Conclusion: The STR identification of this cell is correct.
Conclusion: The STR identification of this cell is correct.
FAQ
Which is better for studying SLC16A12 function, SLC16A12 Knockout Huh-7 Cell Line or SLC16A12 overexpression Huh-7 Cell Line?
The choice depends on whether you are studying SLC16A12 (MCT12)'s role as a creatine transporter or modeling autosomal dominant juvenile cataracts. The Knockout line is the standard tool for asking whether MCT12 is required for creatine transport — MCT12 has been identified as a creatine transporter distinct from the better-known CRT1/SLC6A8. Overexpression is useful for testing transport activity or for studying disease-associated mutations.
For creatine biology research, the EDITGENE MCT12 Knockout in Huh-7 enables study of MCT12-mediated creatine handling. SLC16A12 mutations cause autosomal dominant juvenile cataracts, glucosuria, and elevated guanidinoacetate — disease variant rescue enables genotype-function correlation. SLC6A8 (CRT1) expression analysis aids interpretation given functional overlap in creatine transport.
What are the application scenarios for this model?
Primary applications:
• Creatine uptake assays: ³H-creatine uptake measurement to quantify MCT12 transport activity.
• Disease modeling: rescue with autosomal dominant juvenile cataract-associated SLC16A12 mutations for genotype-function studies.
• Substrate scope characterization: testing related substrates given MCT12's emerging substrate profile.
• Paralog studies: SLC6A8 (CRT1) expression analysis given the two transporters' overlap in creatine handling.
EDITGENE recommends this model for researchers investigating creatine transport biology and SLC16A12-related cataract disease mechanisms.
Is this SLC16A12 Knockout Huh-7 Cell Line compatible with overexpression rescue experiments?
Yes. MCT12 rescue experiments require attention to creatine transport biology:
• Construct design: use a codon-modified SLC16A12 sequence with a small C-terminal tag (FLAG, HA). The 12-transmembrane SLC16 architecture must be preserved.
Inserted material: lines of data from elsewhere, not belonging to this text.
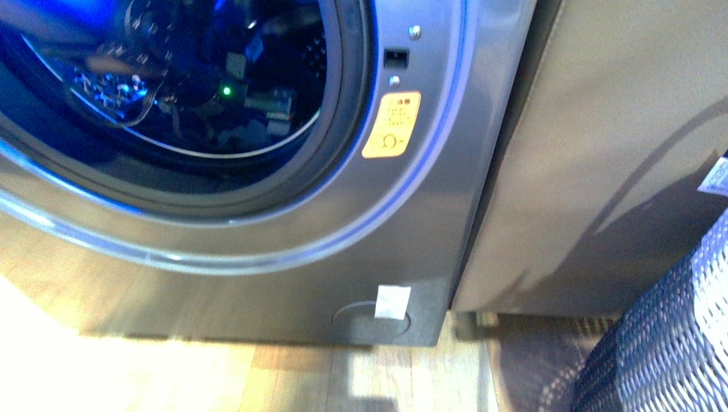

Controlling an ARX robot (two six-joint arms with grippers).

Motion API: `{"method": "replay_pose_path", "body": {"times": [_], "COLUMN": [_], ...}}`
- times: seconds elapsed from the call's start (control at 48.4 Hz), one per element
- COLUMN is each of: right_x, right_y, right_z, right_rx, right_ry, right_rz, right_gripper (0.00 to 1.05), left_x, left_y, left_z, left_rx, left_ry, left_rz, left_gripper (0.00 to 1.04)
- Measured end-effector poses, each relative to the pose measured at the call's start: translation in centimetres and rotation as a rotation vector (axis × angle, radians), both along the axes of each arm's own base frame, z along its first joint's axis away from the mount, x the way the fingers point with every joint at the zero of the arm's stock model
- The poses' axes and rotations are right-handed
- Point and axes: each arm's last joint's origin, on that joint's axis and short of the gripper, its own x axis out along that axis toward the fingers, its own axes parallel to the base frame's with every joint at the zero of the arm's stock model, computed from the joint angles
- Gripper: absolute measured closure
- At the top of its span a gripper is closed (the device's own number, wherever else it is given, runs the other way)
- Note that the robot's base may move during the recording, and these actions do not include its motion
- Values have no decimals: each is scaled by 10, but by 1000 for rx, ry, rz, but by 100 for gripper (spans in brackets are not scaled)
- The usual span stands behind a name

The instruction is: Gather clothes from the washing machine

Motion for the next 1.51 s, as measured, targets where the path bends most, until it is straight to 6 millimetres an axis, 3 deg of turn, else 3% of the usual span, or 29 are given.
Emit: {"method": "replay_pose_path", "body": {"times": [0.248,0.495,0.661,0.743,1.094,1.3,1.507], "right_x": [0,0,0,0,0,0,0], "right_y": [0,0,0,0,0,0,0], "right_z": [0,0,0,0,0,0,0], "right_rx": [0,0,0,0,0,0,0], "right_ry": [0,0,0,0,0,0,0], "right_rz": [0,0,0,0,0,0,0], "right_gripper": [8,8,8,8,8,8,8], "left_x": [-1,4,7,5,-12,-41,-70], "left_y": [4,6,5,6,10,13,14], "left_z": [-2,-12,-14,-14,10,43,57], "left_rx": [4,11,-70,-102,-177,-183,-198], "left_ry": [80,42,-53,-85,-160,-257,-292], "left_rz": [40,96,143,160,175,132,106], "left_gripper": [8,43,77,87,90,90,90]}}
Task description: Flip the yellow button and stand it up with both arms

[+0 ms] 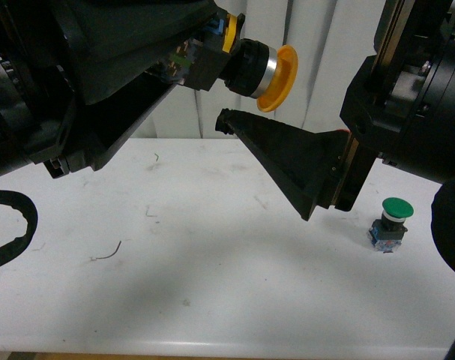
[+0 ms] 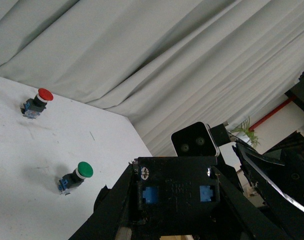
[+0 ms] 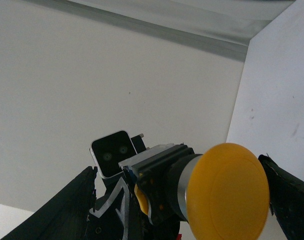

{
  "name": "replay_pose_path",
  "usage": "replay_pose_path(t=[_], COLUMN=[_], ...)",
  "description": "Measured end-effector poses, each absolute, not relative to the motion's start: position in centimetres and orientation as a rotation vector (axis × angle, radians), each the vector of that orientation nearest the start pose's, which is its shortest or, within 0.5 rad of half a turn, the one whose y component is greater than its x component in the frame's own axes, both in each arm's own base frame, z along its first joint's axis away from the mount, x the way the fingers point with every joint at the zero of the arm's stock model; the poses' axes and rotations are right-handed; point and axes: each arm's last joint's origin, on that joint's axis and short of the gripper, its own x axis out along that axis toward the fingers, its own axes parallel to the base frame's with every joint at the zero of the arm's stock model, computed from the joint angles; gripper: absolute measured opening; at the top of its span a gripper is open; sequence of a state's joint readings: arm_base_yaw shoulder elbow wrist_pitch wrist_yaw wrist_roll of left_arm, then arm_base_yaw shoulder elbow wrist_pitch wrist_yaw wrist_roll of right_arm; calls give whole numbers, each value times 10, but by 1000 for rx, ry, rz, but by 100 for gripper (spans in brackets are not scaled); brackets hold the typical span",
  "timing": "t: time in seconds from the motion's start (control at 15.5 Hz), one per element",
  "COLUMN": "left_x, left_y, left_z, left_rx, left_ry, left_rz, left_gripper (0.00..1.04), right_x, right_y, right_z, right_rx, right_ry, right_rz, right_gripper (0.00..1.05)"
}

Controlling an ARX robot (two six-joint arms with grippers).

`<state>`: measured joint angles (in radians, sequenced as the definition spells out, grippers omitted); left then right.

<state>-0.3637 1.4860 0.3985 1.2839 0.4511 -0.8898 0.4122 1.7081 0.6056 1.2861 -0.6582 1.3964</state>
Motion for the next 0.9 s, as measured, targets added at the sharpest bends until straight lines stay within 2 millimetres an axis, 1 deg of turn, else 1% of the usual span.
replay_pose_path(t=[0.19,0.26,0.32,0.39,0.45,0.58,0.77,0.84,0.9], left_x=[236,236,236,236,236,236,236,236,237], left_y=[-103,-103,-103,-103,-103,-102,-102,-102,-101], left_z=[195,194,194,195,195,195,195,195,194], left_rx=[-827,-827,-828,-827,-830,-864,-898,-903,-898], left_ry=[178,180,180,176,177,191,208,210,213], left_rz=[-846,-845,-844,-847,-846,-844,-843,-842,-842], left_gripper=[36,36,36,36,36,36,36,36,44], right_x=[277,277,277,278,279,279,281,281,282], right_y=[140,140,141,141,141,141,139,137,137], right_z=[190,190,191,189,188,190,190,190,190], right_rx=[1225,1225,1225,1229,1238,1273,1305,1306,1303], right_ry=[579,580,579,584,590,603,614,610,609], right_rz=[1012,1012,1013,1004,997,997,988,983,984], right_gripper=[98,94,83,69,57,44,37,36,36])
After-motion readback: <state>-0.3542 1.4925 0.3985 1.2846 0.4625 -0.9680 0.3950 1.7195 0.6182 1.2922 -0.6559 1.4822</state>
• Disease mutation rescue: cataract-associated SLC16A12 mutations enable genotype-function correlation studies.
• Transport-deficient rescue: substrate-binding pocket mutations enable structure-function studies.
• Functional readout: rescue should restore creatine uptake activity measured by ³H-creatine uptake.
Huh-7 transduces efficiently with lentivirus and supports stable rescue line generation.
* Research Use Disclaimer: Content is generated from publicly available research data, bioinformatic resources, and computational analyses for research reference only.